Lines of the listing below that contain the string "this" are to be returned.

■ Dataset extract
==*==
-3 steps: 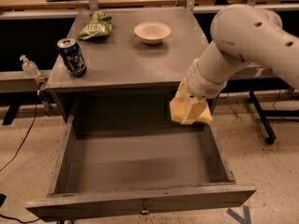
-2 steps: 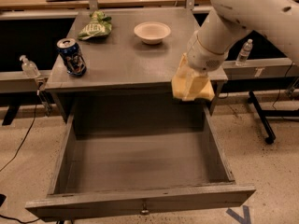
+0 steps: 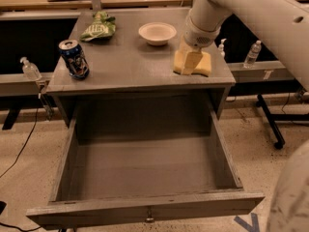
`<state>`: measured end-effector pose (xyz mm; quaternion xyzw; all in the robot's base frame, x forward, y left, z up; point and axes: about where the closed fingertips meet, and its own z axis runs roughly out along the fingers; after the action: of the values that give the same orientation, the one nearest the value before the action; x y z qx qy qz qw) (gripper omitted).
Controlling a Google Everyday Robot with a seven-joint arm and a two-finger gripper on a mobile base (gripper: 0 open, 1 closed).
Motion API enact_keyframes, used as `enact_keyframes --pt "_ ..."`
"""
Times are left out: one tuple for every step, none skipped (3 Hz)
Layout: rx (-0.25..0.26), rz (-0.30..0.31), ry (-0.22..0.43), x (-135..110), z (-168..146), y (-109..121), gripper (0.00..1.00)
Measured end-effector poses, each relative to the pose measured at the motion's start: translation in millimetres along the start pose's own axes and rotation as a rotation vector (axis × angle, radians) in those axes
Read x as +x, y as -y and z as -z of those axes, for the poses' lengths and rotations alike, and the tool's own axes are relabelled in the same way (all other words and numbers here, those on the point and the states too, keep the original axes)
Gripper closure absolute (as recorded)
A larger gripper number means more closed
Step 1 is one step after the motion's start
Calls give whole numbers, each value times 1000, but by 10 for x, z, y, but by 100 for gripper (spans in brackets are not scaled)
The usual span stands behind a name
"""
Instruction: Pick sponge from top drawer and place on counter
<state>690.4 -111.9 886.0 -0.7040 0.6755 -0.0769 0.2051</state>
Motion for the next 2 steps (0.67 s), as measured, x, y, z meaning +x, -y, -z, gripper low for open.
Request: enact_keyframes --pt "52 -58 53 -76 -160 319 82" --pt "58 -65 61 -89 -193 365 60"
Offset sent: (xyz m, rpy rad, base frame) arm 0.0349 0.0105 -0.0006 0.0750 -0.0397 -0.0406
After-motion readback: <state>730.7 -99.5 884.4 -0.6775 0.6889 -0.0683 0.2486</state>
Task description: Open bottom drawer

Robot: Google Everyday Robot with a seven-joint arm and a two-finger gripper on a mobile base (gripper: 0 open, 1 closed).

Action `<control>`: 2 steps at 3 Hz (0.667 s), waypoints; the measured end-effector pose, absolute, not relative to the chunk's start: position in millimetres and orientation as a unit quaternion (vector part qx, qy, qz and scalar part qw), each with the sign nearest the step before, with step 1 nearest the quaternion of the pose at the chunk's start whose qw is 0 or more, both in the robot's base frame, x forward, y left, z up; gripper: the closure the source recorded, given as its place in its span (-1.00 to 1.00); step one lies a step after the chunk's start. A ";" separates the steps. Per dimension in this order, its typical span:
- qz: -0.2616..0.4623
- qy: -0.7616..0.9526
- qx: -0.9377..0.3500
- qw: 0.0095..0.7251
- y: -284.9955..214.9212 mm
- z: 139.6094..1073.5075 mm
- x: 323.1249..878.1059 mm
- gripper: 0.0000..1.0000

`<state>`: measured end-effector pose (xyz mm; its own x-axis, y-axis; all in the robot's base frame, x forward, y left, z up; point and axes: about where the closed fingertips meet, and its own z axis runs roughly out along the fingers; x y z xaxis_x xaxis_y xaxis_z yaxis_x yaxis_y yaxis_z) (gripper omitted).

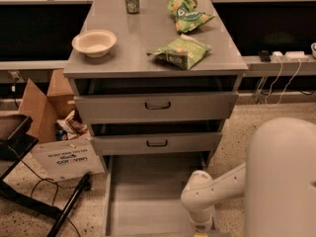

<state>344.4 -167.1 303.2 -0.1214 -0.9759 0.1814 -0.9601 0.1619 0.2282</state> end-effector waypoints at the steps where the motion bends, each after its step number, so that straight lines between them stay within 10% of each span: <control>1: -0.028 -0.752 0.634 0.178 -193.0 380.8 320.9 -1.00; 2: -0.032 -0.778 0.611 0.145 -211.2 463.9 337.5 -1.00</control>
Offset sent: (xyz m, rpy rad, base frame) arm 0.0594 -0.0782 0.3272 0.0348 -0.2095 -0.2002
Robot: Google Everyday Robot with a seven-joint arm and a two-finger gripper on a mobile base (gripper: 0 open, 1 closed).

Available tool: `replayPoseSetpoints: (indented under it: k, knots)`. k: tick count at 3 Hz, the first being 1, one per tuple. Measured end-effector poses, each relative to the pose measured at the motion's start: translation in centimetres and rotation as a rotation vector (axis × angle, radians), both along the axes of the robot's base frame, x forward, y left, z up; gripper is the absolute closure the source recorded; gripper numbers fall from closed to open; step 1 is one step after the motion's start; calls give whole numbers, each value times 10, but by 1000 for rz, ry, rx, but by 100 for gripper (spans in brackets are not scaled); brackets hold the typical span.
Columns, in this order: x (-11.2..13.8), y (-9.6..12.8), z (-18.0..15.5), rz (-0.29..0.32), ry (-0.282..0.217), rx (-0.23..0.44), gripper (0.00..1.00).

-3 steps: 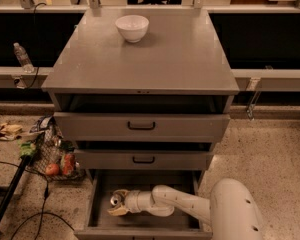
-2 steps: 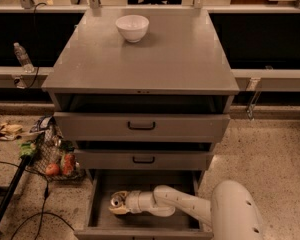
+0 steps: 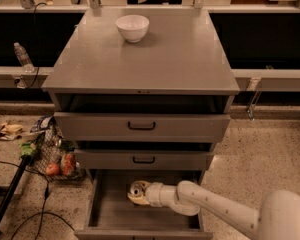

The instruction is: Pick redbull can from bottom drawer and place on counter

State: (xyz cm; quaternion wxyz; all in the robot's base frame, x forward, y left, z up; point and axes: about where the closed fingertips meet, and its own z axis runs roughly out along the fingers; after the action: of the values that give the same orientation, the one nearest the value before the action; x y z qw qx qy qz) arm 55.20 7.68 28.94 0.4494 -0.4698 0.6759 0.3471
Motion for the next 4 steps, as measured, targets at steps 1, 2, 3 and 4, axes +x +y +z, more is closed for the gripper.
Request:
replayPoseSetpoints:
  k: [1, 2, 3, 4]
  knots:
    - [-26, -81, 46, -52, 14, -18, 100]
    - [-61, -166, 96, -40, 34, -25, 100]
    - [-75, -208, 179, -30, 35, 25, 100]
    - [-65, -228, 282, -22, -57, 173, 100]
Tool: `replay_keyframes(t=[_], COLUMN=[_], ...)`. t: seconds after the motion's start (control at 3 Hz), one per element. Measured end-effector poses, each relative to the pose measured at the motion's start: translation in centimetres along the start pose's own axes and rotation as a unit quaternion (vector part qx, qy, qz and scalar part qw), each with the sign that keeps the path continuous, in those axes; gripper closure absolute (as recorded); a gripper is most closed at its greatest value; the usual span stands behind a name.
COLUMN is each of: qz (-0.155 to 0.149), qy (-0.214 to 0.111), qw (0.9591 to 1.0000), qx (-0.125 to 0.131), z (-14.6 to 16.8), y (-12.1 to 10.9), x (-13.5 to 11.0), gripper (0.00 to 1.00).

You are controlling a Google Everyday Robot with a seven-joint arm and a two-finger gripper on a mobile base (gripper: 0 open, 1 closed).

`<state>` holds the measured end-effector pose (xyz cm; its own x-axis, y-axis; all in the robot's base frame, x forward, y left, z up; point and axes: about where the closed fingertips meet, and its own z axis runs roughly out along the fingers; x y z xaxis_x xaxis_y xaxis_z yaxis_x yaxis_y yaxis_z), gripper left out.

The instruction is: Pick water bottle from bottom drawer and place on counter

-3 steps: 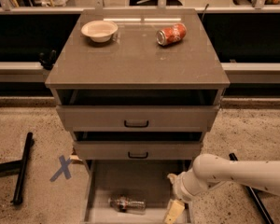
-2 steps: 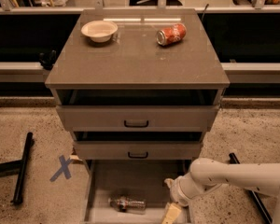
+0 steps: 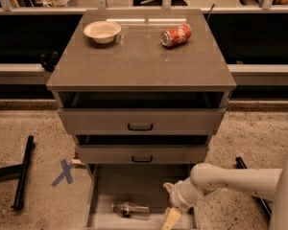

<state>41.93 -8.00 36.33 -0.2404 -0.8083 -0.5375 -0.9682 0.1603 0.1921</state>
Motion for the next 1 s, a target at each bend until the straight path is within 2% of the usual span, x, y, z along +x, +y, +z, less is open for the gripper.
replay_keyframes(t=[0.33, 1.0], qz=[-0.037, -0.047], qy=[-0.034, -0.095], qw=[0.9987, 0.9943], qx=[-0.011, -0.009], z=[5.2, 13.1], y=[-2.7, -6.6], x=[-1.1, -2.5], gripper=[0.0, 0.0])
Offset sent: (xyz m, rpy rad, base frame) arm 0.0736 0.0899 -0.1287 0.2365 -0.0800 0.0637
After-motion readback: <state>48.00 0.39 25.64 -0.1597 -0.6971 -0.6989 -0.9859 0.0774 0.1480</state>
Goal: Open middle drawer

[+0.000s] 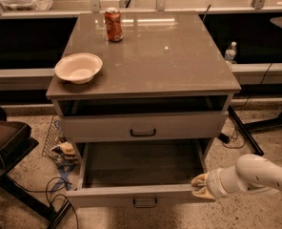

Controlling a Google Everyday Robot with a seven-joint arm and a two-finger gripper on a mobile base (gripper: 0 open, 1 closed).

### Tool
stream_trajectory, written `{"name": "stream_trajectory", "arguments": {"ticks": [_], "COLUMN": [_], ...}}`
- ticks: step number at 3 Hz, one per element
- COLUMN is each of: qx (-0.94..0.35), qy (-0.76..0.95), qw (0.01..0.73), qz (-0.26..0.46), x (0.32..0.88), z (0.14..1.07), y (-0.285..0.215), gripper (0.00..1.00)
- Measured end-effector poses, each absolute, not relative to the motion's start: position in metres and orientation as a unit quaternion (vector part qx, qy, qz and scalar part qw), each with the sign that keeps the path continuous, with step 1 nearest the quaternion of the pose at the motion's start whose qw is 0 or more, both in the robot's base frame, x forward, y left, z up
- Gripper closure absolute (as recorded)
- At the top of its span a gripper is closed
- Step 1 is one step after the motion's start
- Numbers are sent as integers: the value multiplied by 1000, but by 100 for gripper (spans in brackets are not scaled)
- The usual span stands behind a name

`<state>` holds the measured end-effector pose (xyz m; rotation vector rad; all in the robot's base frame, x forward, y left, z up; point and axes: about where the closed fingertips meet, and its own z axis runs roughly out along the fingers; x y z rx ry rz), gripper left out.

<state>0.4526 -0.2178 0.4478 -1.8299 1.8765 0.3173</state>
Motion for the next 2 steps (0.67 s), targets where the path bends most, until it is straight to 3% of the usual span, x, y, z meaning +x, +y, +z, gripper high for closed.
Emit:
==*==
■ Answer section
Action `<control>`: 2 steps at 3 Hz (0.667 s), waypoints; the measured end-effector pose, absolute, not relative to the chunk's start: position in millimetres and orientation as a unit quaternion (vector part qx, qy, qz and scalar part qw), each with the sign nearest the step before, with step 1 nearest the quaternion of the pose at the chunk's start whose qw is 0 or more, both in the robot's base frame, x forward, y left, z up; gripper: the closure the source recorded, given as its place in its span (-1.00 to 1.00); step one lies a step after the chunk's start. A ";" separates the steps. Per dimension in this order, its typical span:
Columns, in this order: x (-11.2..13.8), y (-9.6..12.8), z (-18.0..15.5), rz (-0.29..0.32), ry (-0.282..0.217), rx (-0.23..0.44), gripper (0.00..1.00).

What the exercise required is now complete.